## WORK ITEM
Write each line of the material exactly as given, from the top through the line that contains "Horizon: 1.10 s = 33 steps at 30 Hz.", and omit all pictures.

── DATA LISTING ──

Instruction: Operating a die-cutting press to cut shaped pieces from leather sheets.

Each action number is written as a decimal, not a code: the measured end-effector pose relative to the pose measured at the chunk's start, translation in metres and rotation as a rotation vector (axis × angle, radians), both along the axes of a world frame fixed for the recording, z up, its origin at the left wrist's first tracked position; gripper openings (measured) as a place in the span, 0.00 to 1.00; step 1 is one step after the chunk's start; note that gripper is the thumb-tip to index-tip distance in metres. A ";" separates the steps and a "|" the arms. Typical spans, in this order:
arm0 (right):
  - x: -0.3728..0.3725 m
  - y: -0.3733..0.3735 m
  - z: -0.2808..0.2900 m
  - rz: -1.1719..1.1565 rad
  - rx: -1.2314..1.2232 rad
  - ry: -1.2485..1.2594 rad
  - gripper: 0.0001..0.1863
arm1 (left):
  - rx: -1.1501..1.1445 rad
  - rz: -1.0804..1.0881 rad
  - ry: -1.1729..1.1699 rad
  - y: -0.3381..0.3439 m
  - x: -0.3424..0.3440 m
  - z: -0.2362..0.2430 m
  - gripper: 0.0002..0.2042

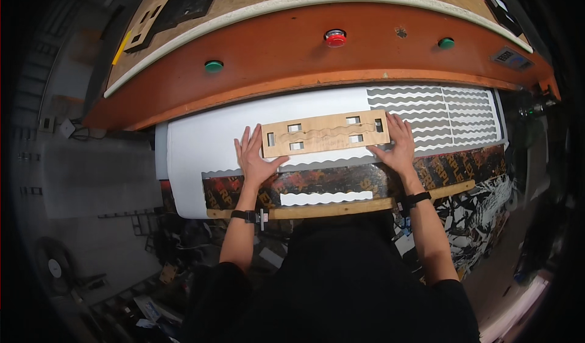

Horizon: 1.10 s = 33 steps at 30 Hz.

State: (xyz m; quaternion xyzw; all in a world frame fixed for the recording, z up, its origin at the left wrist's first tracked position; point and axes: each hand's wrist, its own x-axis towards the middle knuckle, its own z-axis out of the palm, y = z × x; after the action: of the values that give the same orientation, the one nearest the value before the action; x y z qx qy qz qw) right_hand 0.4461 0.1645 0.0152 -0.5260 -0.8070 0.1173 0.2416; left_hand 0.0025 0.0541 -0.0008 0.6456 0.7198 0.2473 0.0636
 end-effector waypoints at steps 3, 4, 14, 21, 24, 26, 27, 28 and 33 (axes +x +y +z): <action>-0.001 -0.006 -0.007 0.020 0.035 0.006 0.50 | 0.004 0.014 0.027 -0.009 -0.003 -0.005 0.56; -0.001 -0.007 -0.007 0.026 0.046 0.006 0.50 | 0.006 0.019 0.041 -0.011 -0.004 -0.005 0.56; -0.007 0.003 -0.008 0.030 0.089 0.000 0.51 | 0.060 0.041 0.057 -0.005 -0.005 -0.005 0.58; -0.017 0.001 -0.013 0.032 0.076 0.030 0.49 | 0.056 0.056 0.070 -0.010 -0.015 -0.015 0.59; -0.015 0.023 -0.014 0.019 0.127 0.023 0.48 | 0.075 0.052 0.063 0.014 -0.013 -0.012 0.55; -0.009 0.038 -0.010 -0.017 0.077 -0.031 0.50 | 0.029 0.050 0.045 0.031 -0.012 -0.004 0.53; -0.031 0.038 -0.005 0.033 0.089 0.026 0.49 | 0.080 0.091 0.069 0.021 -0.035 -0.008 0.52; -0.028 0.038 -0.006 0.033 0.099 0.028 0.49 | 0.090 0.091 0.071 0.021 -0.036 -0.005 0.52; 0.012 0.032 -0.018 -0.042 -0.094 0.066 0.49 | -0.149 0.061 -0.150 -0.002 -0.020 0.003 0.59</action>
State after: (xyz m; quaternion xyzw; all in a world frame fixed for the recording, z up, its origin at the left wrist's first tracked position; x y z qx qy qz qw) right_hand 0.4584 0.1966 -0.0030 -0.5492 -0.7811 0.1672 0.2456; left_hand -0.0175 0.0520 0.0021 0.5965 0.7487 0.2426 0.1575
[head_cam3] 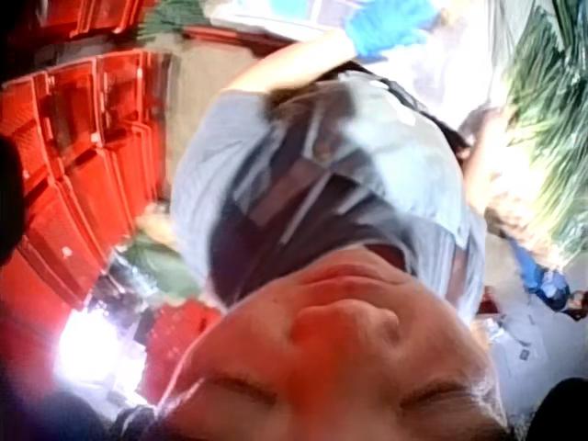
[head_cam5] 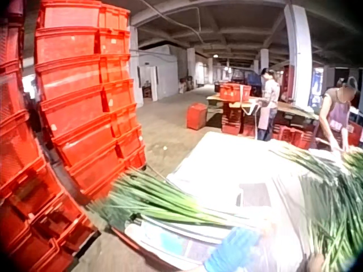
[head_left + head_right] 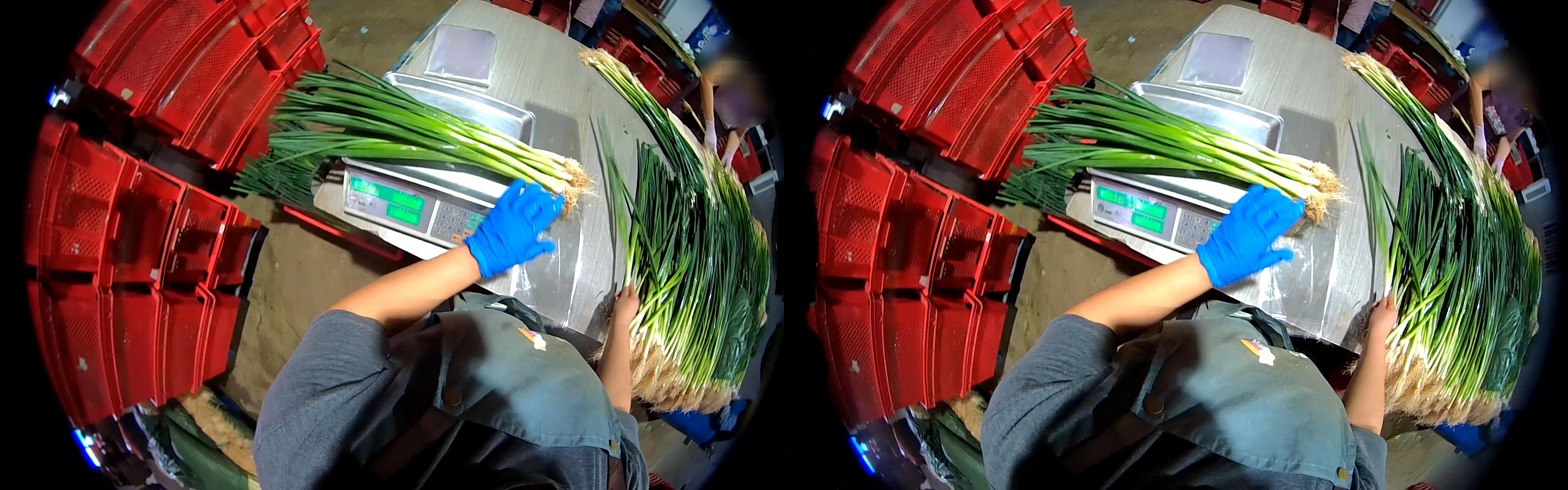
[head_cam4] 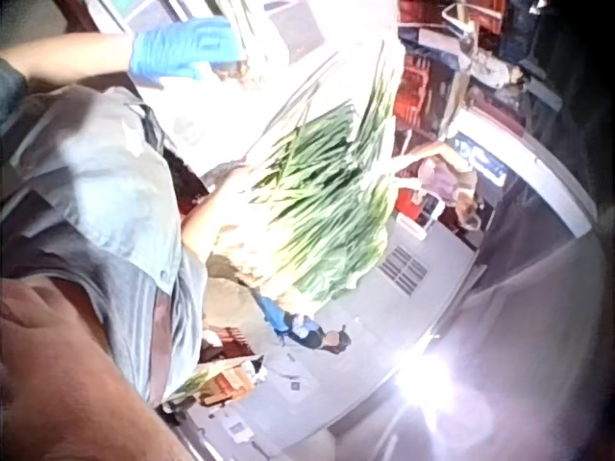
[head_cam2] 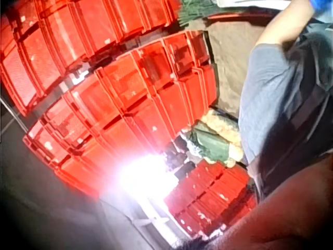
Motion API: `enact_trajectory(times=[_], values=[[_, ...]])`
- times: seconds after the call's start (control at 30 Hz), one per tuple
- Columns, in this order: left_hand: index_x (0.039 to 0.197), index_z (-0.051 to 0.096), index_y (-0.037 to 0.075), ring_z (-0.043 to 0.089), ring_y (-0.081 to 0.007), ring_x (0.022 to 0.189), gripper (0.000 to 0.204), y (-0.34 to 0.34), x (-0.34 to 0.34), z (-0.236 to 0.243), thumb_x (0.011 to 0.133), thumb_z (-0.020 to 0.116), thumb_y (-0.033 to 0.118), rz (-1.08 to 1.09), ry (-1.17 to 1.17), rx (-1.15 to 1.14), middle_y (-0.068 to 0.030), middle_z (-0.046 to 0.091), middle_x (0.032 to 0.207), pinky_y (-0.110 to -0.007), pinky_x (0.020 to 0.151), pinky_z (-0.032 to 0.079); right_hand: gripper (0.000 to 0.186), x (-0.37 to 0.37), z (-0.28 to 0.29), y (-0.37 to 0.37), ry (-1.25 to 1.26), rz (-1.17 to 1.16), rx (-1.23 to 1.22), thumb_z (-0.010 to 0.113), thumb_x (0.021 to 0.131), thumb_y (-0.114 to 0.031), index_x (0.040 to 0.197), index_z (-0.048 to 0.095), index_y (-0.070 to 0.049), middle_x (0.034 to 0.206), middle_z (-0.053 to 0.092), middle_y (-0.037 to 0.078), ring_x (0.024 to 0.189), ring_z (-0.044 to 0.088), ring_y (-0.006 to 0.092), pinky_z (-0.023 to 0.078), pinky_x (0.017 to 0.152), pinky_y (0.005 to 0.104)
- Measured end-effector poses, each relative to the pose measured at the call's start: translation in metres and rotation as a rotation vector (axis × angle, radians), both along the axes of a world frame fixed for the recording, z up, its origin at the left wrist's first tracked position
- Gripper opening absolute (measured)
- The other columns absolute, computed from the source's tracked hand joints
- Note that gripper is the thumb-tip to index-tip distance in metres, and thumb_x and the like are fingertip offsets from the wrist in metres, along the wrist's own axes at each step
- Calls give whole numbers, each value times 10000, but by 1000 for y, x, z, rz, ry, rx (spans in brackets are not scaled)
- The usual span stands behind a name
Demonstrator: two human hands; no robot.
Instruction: The person repeatedly picks up bunches of green onions, places them on a digital scale, and then moves them into red crates. The process is repeated continuously throughout the clip.
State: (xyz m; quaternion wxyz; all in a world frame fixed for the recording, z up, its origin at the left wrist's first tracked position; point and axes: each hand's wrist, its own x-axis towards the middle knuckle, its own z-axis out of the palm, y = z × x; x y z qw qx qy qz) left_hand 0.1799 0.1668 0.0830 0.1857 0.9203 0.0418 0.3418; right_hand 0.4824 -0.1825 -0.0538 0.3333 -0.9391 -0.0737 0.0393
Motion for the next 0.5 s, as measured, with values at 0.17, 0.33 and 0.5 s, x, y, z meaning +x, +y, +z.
enact_trajectory(times=[0.17,0.33,0.5], values=[[1292,441,37,441,-372,1137,595,-61,-37,-7,789,626,294,-157,152,-147,-199,487,1195,-473,992,327,502,-5,-23,-29,-175,223,-325,562,835,-120,1308,438,-6,1095,559,217,931,580,289,457,824,351],[1187,497,-19,518,-351,939,525,-83,-56,-10,751,637,235,-215,249,-291,-171,548,971,-429,800,414,552,-21,10,-14,-286,270,-271,593,805,-120,1317,415,-17,1291,423,251,1193,416,387,325,1021,398],[1227,492,26,523,-348,976,519,-83,-55,-1,763,636,211,-157,195,-239,-171,551,1056,-437,854,416,477,-50,32,-12,-307,291,-110,585,811,-93,1267,466,-14,1273,446,228,1194,427,363,339,1013,397]])
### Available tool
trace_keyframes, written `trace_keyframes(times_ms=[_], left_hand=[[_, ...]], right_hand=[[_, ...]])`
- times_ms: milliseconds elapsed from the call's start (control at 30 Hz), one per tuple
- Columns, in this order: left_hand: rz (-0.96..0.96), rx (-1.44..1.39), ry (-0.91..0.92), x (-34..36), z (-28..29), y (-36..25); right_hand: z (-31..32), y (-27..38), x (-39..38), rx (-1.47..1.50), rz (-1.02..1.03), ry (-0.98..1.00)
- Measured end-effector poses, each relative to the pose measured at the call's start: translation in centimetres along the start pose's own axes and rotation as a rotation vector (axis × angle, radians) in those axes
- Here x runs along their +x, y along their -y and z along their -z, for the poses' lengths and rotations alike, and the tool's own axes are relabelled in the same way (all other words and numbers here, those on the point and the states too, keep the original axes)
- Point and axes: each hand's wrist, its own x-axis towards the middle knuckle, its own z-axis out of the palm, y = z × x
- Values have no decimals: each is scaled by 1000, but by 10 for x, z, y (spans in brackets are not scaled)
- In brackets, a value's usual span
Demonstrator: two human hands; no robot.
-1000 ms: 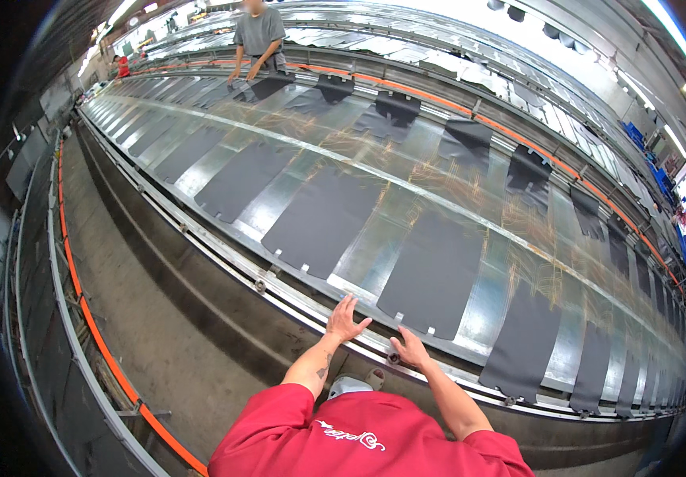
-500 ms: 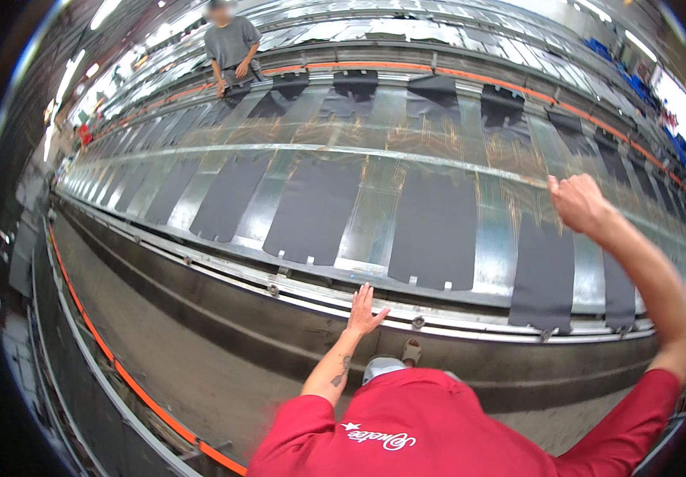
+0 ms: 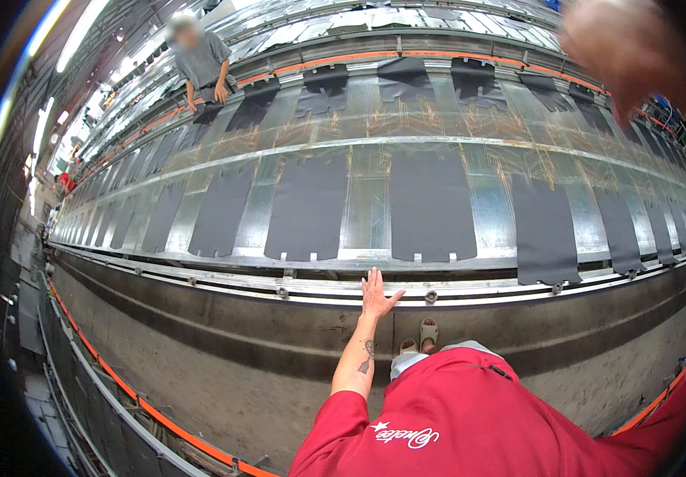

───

## TASK SOLUTION
Instruction: Operating a die-cutting press to cut shaped pieces from leather sheets.

Each action number is written as a decimal, not a code: the measured end-effector pose relative to the pose measured at the chunk's start, translation in metres and rotation as a rotation vector (axis × angle, radians), both along the axes of a world frame fixed for the recording, z up, its origin at the left wrist's first tracked position; gripper openings (measured) as a place in the span, 0.00 to 1.00; step 1 is one step after the chunk's start; note that gripper is the thumb-tip to index-tip distance in metres. A ";" separates the steps and a "|" the arms. Typical spans, in this order:
arm0 (right):
  - x: -0.3728..0.3725 m
  - y: -0.3733..0.3735 m
  - z: -0.2808..0.2900 m
  - rz: -1.1719..1.1565 rad
  - rx: -1.2314..1.2232 rad
  - ry: -1.2485..1.2594 rad
  - gripper: 0.0001..0.1863
arm1 (left):
  - rx: -1.1501..1.1445 rad
  - rz: -1.0804..1.0881 rad
  - ry: -1.1729..1.1699 rad
  - y: -0.3381..0.3439 m
  - x: -0.3424..0.3440 m
  - z: -0.2362..0.2430 m
  - gripper: 0.0002..0.2042


Horizon: 1.10 s = 33 steps at 30 Hz.

The output is complete, and nothing more is needed.